Я оглядывался на десяток с лишним годов, прожитых после смерти Любы, и понимал, что испытанные за это время радости, одушевление задевали поверхностно, не изгоняли устоявшегося равнодушия, серого привычного спокойствия. И лишь остро воскрешали — до головокружения, до перехваченного дыхания — волнение и ощущение полноты жизни, когда эти радости и одушевление делились с ней…
— Эх, чадушко неприкаянное, — вдруг шутливо и ласково вздохнула у меня над ухом Дарья, провела рукой по моим волосам и тихонько села на свое место у самовара.
Я растерянно глядел на нее, растроганный и обожженный ее мимолетной лаской. Она сосредоточенно следила за бегущей из крана струйкой. Наполнив чашку, проворно повернула кран и медленно обратила ко мне лицо.
— Четверо суток ты надрывал мне душу… И каменное сердце не выдержало бы. Где уж тут мягкому, бабьему… — Дарья горьковато усмехнулась.
К горлу подступил комок. Меня потрясло это внезапное сочувствие. Я как бы вдруг открыл, насколько одинок и, в сущности, несчастлив. Пробормотав что-то вроде: «Извините, я сейчас!» — и неловко вскочив со стула, я выбежал в прихожую, кое-как оделся и выскочил на улицу. Душили глупые, никогда не испытанные слезы.

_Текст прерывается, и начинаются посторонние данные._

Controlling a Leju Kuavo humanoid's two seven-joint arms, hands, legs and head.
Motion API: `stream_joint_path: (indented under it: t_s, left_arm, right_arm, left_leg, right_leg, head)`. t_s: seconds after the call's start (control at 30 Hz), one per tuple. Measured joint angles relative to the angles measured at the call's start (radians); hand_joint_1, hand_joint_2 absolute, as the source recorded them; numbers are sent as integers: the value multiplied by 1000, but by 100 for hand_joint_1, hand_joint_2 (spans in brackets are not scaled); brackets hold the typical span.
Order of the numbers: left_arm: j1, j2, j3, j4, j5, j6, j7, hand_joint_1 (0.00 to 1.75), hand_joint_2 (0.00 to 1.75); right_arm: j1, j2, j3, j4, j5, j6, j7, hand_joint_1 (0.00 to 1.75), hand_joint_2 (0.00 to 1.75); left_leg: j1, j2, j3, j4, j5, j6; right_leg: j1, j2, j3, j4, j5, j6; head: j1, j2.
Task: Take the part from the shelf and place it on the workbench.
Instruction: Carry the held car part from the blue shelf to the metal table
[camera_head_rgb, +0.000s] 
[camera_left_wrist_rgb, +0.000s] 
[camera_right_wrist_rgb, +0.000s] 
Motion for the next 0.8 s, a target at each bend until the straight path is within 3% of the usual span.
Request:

Когда спустя часа два я вернулся, в доме было темно. Лишь чуть светлел занавешенный проем двери в ее горенку. Пробравшись на цыпочках к себе и раздевшись, я лег. Но было не до сна. Пожалевшая меня Даша неотступно стояла возле, тянула к себе. И внутренний голос, предостерегавший и удерживавший, слабел и глох…
— Даша, — тихонько позвал я. — Вы спите?
— Нет, — сразу ответила она.
Я откинул занавеску. Даша сидела в постели, подтянув закрытые одеялом ноги и обняв колени, на которые положила голову. От белой сорочки резче смуглели шея и точеные плечи. Блестели испуганные глаза. Я задул горевшую на ночном столике свечу…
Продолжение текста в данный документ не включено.